E s waren Pedros Augen. Und Pedro schnurrte nicht.

Gebannt von seinem grimmigen Blick, überlegte Una, was der Kater hier zu suchen hatte. Vielleicht hatte Cassie ihn als »Begleitung« zur Hochzeit mitgenommen. Vernünftigerweise hatte Pedro beschlossen, auf die Vorführung der Fotos zu verzichten und sich stattdessen auf das Dach des Schuppens zurückzuziehen. Diese harmlose Situation erinnerte Una jedoch an die Blumenampel, der auf Eileen gestürzt war. Könnte ein Tier den Korb angestupst und gelöst haben? War Pedro auf den Einkaufswagen gesprungen und hatte die fatale letzte Drehung des Gefährts ausgelöst? Oder hatte er einen Stapel Sensen umgeworfen und war dank seiner Wendigkeit und Schnelligkeit den tödlichen Sicheln entkommen? Una hatte schon Dokumentarfilme über Serienmörder gesehen, und nun stand sie hier selbst einem wilden Kater gegenüber.

Sie wollte nicht von einer herabspringenden psychotischen Katze auf einem Friedhof erlegt werden. Dann würde ihr Tod in einer weiteren Statistik auftauchen, die jemand aus ihrem Team auswerten würde, und sie wäre nichts weiter als eine Ziffer, die mit all den anderen zusammengerechnet würde.

Während sie zu Pedro hinaufstarrte, auf seinen Angriff gefasst, vernahm sie ein Knirschen auf dem Kiesweg vor dem Schuppen. Schritte näherten sich. Leise, langsame Schritte. Eine Gestalt erschien vor dem Schuppenfenster.

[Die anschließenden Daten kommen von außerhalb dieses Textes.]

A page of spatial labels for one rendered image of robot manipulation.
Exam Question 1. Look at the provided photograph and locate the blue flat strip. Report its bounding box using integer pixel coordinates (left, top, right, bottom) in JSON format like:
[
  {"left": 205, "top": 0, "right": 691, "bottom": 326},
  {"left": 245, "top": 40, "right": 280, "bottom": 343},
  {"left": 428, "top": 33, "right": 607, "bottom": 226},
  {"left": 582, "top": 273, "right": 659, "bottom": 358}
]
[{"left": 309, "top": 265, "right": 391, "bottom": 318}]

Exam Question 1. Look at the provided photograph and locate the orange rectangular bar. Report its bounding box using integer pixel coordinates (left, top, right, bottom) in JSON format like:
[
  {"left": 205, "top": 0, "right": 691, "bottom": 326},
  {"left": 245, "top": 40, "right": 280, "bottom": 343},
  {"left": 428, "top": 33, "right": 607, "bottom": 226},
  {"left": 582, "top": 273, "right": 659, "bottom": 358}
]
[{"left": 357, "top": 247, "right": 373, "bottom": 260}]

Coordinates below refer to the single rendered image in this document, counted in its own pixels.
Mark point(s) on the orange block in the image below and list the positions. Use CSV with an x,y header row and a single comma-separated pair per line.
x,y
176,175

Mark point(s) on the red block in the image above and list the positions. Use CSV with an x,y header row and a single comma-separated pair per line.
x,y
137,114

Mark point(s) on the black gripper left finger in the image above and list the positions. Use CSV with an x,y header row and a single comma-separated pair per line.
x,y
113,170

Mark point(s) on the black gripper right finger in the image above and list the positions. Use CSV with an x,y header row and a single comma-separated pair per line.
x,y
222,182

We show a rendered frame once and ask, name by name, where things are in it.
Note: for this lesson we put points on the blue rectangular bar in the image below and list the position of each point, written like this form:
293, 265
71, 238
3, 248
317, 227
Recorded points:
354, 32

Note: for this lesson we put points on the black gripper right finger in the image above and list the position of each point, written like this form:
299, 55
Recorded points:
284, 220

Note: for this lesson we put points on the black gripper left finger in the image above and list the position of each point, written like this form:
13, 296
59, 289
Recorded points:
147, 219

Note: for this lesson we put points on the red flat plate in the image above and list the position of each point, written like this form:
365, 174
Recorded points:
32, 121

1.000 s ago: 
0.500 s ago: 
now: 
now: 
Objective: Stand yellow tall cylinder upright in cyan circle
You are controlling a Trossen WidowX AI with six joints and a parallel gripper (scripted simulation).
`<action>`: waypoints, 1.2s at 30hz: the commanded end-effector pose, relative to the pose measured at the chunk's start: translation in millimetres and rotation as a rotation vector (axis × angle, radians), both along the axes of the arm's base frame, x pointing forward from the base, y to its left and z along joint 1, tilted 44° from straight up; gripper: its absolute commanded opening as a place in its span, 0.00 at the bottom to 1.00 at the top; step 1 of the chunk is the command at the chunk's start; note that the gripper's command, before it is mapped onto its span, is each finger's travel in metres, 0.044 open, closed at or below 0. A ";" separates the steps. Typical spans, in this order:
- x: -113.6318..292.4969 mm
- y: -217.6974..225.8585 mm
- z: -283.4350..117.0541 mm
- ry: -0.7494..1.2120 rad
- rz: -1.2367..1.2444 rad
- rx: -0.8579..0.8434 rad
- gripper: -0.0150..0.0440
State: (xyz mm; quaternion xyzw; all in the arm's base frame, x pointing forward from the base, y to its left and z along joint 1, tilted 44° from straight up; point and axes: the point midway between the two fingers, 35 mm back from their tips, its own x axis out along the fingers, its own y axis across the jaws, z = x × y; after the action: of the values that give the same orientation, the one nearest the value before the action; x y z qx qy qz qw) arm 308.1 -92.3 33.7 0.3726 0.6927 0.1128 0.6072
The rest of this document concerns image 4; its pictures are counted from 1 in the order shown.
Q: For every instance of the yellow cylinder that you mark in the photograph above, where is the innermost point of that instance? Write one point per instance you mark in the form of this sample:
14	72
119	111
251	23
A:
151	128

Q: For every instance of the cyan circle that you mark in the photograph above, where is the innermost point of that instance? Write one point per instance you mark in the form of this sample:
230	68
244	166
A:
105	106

Es war Cassie, deren Fascinator hinter ihrem Kopf im Wind flatterte. Sie wirkte hoch konzentriert. Und ihre Konzentration galt allein Ken.

Cassie hatte ihre Freunde nicht mit ihren Prophezeiungen vor einem Schicksalsschlag warnen wollen. Sie hatte gewusst, dass ihre Vorhersagen eintreffen würden, weil sie persönlich dafür sorgte. Und sie wusste auch um Unas Drang, Risiken zu vermeiden. Also hatte sie Una davor gewarnt, auf den Friedhof zu kommen, damit sie Ken in Ruhe ausschalten könnte.

Anton und Ken unterhielten sich noch immer arglos auf der Anhöhe. Una wollte schreien, doch ihre Kehle war vor Angst wie zugeschnürt. Cassie näherte sich ihnen langsam, möglicherweise war sie bewaffnet.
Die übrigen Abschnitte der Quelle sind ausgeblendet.